In the United States, so-called virtual high schools are bridging gaps for students who are physically unable to attend school, experience time constraints, or prefer home school environments. At present, however, most of these opportunities are PC-based. In South Africa, Dr Math offers mobile device-based tutoring services for young learners, but this is still not an avenue to receiving formal education so much as it is support for students who already have access. I believe that somewhere between these two approaches lies a model that can help children who are out-of-school access quality education on a consistent basis. A step in the right direction would be to figure out how a model informed by evidence-based, participatory research involving communities, governments, civil society organizations, and the private sector could work.
What do I recommend?
As most anyone will caution you, a one-size-fits-all approach cannot be taken to address the critical issue of out-of-school children, but for countries where fixed-line and school infrastructure is lacking mobile learning represents some opportunities. Here is where I think the work can begin:
- Ask the out-of-school children what they need. Work with them to understand what their desired educational outcomes are and how they might be facilitated. I don’t believe enough of this dialogue has taken place.
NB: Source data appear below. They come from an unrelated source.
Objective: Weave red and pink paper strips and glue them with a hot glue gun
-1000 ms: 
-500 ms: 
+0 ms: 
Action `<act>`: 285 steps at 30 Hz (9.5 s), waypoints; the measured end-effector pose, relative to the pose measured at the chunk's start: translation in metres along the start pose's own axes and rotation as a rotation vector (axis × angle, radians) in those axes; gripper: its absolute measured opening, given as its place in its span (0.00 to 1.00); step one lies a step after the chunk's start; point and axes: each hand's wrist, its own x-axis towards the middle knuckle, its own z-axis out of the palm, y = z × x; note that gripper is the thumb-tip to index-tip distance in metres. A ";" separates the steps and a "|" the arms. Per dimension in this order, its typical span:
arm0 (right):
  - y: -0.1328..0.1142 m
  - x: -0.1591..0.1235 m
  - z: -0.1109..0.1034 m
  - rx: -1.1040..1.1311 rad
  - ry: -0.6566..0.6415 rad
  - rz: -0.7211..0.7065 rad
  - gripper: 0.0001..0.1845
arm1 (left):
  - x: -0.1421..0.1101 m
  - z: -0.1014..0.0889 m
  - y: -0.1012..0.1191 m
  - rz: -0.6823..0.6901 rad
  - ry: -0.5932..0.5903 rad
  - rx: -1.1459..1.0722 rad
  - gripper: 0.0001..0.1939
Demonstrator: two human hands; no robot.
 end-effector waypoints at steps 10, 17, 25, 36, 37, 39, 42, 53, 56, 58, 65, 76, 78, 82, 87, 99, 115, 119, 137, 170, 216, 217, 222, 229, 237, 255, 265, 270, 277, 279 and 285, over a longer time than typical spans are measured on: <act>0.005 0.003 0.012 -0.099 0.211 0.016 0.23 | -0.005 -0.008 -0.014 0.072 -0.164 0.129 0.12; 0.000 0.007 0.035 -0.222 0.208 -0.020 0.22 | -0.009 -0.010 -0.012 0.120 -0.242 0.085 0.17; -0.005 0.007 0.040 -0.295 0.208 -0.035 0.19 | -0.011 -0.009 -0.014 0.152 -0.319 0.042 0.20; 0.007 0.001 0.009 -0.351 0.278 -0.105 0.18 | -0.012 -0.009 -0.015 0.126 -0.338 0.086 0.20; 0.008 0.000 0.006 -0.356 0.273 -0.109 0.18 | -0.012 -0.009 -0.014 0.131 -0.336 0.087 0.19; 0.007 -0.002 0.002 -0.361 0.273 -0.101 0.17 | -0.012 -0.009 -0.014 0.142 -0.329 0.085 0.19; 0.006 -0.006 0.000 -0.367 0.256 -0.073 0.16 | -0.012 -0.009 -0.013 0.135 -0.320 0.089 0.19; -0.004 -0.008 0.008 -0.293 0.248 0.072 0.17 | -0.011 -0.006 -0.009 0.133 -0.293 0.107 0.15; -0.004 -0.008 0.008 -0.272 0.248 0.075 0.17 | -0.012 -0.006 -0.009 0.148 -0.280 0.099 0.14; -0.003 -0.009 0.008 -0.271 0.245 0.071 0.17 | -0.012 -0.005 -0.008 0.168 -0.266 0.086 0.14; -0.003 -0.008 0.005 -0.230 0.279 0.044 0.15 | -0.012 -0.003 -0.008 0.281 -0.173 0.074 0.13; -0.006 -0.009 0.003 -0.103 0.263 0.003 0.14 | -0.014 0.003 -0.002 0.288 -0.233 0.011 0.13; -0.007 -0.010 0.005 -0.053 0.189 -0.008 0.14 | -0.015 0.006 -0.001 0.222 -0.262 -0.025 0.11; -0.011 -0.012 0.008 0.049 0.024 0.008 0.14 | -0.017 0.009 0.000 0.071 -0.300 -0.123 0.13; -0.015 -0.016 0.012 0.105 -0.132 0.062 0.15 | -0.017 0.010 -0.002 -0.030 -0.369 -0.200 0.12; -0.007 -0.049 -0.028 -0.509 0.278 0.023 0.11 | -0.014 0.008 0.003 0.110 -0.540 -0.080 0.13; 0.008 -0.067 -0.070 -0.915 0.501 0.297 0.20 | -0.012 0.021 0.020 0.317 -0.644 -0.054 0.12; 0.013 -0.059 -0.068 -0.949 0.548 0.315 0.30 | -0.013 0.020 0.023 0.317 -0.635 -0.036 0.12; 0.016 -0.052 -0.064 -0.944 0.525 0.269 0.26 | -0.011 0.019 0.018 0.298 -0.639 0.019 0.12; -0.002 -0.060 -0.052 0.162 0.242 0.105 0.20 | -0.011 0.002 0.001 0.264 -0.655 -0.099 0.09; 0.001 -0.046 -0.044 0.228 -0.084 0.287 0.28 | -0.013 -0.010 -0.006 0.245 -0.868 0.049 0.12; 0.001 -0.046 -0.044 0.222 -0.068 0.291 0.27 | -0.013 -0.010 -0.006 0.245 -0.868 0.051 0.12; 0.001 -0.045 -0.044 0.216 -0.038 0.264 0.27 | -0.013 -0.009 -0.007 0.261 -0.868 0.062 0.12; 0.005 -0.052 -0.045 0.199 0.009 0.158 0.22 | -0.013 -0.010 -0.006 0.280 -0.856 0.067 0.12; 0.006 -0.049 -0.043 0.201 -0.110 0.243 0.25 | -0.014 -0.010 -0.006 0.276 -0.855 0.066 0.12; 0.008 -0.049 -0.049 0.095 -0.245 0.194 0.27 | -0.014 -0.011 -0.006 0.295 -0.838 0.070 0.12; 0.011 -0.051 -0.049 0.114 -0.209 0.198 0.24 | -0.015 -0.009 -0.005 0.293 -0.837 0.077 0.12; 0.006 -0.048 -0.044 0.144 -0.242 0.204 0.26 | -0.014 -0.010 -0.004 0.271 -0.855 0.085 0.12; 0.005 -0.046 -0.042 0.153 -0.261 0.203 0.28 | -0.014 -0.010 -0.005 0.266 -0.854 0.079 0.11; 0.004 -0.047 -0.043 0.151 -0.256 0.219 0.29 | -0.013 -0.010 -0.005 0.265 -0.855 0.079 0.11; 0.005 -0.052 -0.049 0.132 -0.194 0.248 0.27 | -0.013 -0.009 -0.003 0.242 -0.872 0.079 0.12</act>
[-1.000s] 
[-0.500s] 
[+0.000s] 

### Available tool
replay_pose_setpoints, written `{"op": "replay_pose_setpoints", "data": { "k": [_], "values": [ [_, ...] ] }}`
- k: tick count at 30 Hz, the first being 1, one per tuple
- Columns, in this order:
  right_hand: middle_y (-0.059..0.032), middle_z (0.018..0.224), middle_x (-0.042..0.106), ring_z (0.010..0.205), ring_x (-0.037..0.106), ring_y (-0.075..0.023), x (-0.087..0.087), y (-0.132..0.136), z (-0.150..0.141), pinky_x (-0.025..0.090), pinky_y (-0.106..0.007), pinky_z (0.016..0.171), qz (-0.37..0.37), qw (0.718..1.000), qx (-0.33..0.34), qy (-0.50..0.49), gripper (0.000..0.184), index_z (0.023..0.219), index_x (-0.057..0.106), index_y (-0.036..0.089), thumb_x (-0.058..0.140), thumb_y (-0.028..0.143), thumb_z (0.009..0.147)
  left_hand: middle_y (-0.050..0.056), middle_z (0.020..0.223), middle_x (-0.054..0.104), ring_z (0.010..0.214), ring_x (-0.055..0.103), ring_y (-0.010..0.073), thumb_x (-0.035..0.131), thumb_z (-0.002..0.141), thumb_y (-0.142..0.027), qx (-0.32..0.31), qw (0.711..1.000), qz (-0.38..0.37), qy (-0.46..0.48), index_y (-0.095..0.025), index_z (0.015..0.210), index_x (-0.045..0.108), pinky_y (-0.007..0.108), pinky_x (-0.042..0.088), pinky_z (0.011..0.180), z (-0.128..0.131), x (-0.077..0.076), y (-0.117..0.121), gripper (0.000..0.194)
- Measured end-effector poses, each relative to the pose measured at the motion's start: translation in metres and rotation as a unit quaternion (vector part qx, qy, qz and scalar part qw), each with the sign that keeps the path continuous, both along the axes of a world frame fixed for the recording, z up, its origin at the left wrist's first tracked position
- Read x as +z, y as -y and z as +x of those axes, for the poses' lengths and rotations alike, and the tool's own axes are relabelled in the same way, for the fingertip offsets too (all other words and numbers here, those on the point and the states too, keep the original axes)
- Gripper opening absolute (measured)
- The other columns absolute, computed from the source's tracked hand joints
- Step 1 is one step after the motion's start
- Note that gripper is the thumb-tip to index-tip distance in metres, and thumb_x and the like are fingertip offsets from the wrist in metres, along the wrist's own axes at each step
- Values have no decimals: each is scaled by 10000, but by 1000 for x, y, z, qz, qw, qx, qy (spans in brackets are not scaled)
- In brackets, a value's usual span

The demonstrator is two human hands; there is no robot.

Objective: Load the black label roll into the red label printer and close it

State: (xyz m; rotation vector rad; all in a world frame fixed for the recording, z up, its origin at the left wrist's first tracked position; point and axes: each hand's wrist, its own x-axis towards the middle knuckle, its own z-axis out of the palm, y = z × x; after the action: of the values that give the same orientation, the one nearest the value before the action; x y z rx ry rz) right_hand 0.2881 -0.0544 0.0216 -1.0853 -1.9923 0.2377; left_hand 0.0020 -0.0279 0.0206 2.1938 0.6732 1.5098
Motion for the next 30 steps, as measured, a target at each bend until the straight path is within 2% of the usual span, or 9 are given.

- Forge multi-stakeholder partnerships of organizations and people that are broadly interested in and/or committed to realizing the potential of mobile use in education. These coalitions should include representatives from among the out-of-school children.
- Stakeholders should collaboratively examine and act upon the areas that mobile can make contributions where fixed and PC-based services cannot. In many respects, practical implementations of mobile learning initiatives for out-of-school children are relatively few and nascent. Yet, a growing evidence base exists that people can draw from. Don’t reinvent the wheel!
- Stop focusing on what mobile can’t help people do and instead work with what it can. As mentioned earlier, there are still ways that even basic handsets can facilitate knowledge construction among geographically dispersed learners.
- Fear of technology and associated power dynamics between parents, teachers and learners must be overcome if mobile learning to reach out-of-school children is to have a chance to make an impact. While we must always be vigilant of any negative effects mobile learning for out-of-school children and their communities might create, these possibilities alone are not sufficient reason not to work towards this opportunity.
Right now we are leaving children behind. So when will we realize that out-of-school does not have to mean out of reach? While use of mobile undoubtedly has its challenges in providing access to education, we would be hard pressed to find a child among the 126 million who does not think it is at least worth a try.